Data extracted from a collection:
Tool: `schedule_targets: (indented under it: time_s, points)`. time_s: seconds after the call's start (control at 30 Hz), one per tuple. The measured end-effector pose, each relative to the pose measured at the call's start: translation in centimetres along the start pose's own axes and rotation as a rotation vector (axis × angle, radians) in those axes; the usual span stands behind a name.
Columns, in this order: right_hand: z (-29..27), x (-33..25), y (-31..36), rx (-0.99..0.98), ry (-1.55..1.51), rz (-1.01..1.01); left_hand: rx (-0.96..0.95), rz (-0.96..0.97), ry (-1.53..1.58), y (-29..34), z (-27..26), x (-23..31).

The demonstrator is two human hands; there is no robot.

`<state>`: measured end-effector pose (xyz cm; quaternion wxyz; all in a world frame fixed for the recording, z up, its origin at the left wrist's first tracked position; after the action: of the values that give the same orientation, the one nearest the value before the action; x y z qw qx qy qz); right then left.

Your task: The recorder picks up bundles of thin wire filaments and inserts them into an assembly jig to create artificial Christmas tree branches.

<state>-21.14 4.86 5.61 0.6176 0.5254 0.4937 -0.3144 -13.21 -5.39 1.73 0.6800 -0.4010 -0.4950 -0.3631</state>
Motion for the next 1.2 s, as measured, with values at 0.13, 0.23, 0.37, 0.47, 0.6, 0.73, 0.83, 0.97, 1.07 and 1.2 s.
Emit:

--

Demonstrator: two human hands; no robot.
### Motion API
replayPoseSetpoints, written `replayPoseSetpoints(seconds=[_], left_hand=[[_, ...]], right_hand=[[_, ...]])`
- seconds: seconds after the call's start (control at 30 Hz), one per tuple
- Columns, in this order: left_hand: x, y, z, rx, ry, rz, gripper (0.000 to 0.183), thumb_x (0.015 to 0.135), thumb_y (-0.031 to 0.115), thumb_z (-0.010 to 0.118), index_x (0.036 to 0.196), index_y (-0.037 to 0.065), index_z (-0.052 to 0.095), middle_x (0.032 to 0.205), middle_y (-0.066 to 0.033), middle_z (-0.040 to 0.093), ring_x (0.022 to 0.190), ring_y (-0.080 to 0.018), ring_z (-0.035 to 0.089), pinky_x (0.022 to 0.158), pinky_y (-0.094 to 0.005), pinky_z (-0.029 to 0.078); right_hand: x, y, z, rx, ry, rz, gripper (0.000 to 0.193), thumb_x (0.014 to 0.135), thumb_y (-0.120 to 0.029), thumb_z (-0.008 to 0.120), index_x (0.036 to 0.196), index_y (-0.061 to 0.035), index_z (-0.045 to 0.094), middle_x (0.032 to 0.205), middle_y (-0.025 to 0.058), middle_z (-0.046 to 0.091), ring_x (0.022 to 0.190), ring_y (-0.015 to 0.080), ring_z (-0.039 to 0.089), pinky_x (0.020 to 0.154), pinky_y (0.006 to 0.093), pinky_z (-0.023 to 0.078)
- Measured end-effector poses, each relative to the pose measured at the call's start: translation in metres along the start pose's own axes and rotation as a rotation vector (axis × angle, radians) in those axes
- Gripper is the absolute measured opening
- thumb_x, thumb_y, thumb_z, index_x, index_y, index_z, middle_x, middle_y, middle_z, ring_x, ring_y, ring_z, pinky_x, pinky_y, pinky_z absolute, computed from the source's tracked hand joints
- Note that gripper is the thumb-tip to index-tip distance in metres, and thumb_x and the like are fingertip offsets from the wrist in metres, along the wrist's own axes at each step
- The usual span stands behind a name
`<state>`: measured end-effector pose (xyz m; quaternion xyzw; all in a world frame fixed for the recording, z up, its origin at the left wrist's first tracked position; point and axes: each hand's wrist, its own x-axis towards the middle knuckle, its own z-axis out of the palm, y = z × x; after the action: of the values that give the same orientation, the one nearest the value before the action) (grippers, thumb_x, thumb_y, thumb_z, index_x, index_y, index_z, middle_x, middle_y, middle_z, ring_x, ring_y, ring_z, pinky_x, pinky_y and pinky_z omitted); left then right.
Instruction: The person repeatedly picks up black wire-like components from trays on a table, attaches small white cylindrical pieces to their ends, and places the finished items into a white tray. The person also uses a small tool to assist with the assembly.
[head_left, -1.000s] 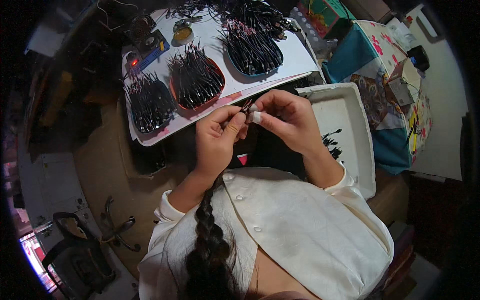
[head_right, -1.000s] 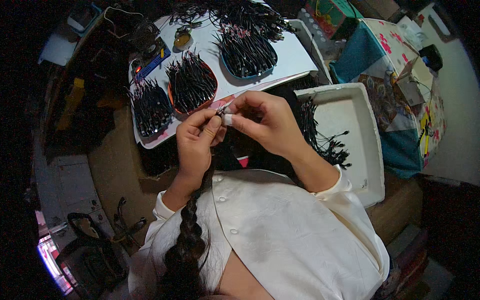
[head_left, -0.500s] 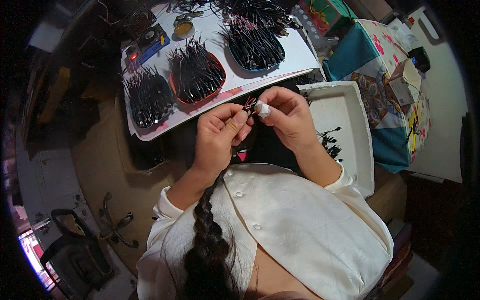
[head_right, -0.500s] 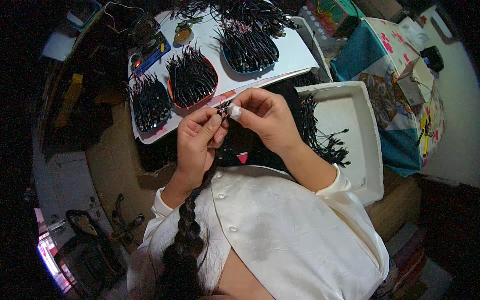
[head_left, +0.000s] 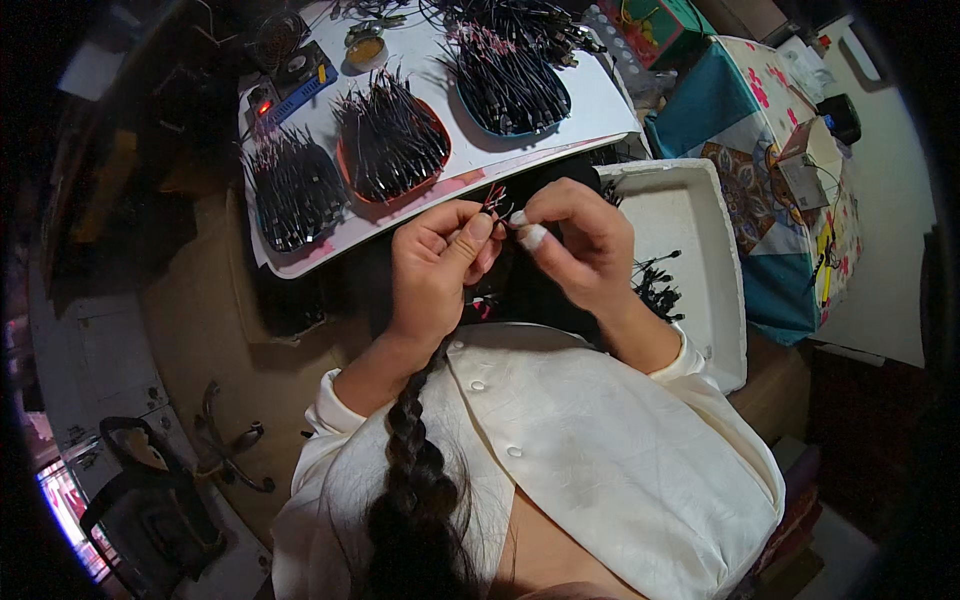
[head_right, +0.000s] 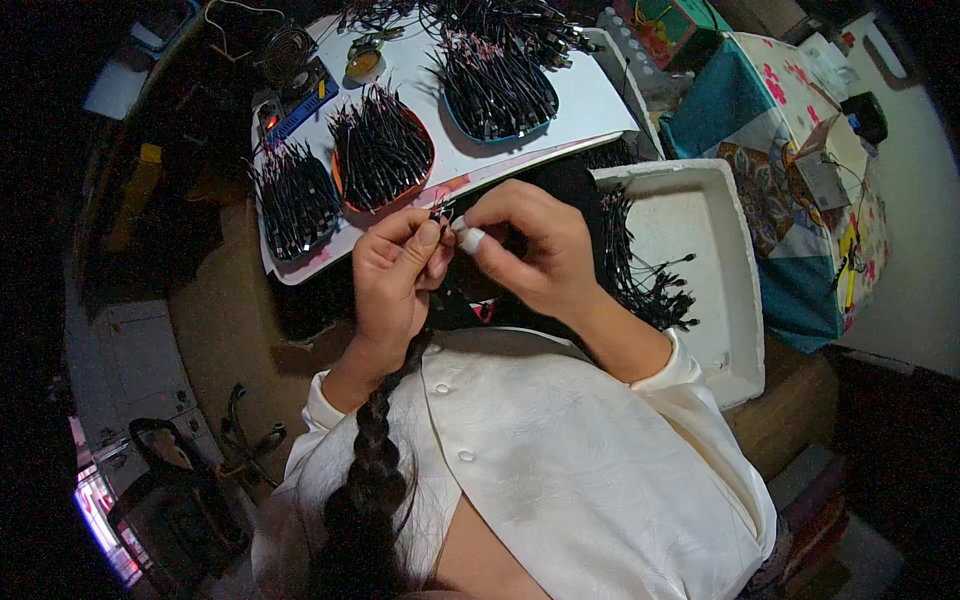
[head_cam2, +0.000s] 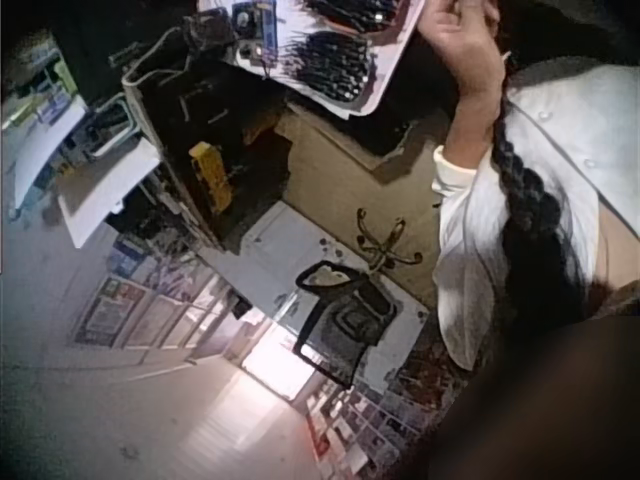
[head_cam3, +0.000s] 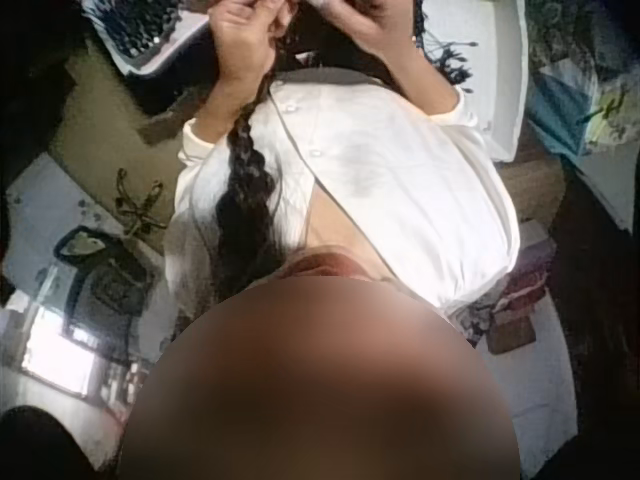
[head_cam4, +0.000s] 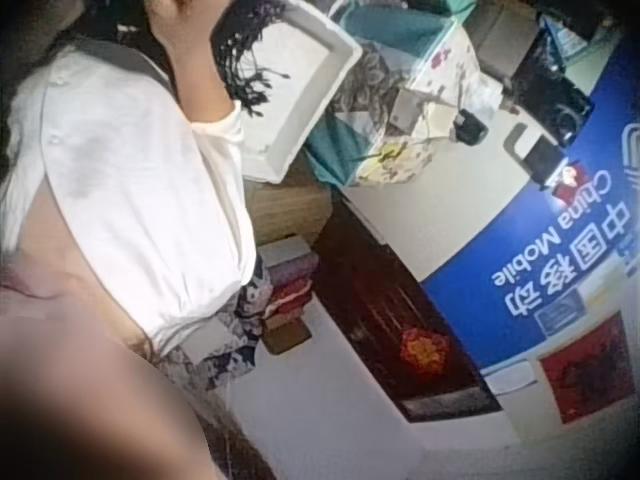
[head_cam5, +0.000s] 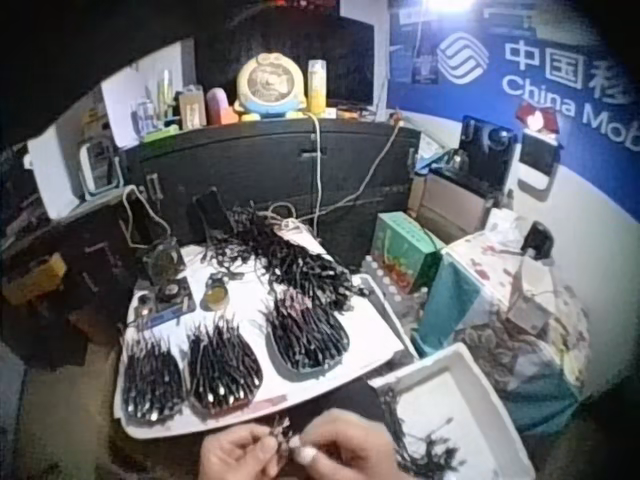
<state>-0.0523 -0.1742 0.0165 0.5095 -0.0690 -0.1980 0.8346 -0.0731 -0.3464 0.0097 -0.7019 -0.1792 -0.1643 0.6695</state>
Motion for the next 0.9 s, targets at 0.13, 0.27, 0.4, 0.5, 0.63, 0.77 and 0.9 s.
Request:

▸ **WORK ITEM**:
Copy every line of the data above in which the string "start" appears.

▸ **ANSWER BOX**:
Tool: `schedule_targets: (indented under it: time_s, points)`. time_s: seconds after the call's start (control at 30 Hz), one per tuple. The measured end-effector pose, each relative to the pose measured at the call's start: translation in centimetres along the start pose's own axes and rotation as a rotation vector (axis × angle, radians) in those axes; the usual span stands behind a name.
- seconds: seconds after the call's start (control at 30 Hz), one per tuple
- Measured end-effector poses, each relative to the pose measured at the call's start: translation in metres along the start pose's own axes and rotation as a rotation vector (axis × angle, radians) in those axes

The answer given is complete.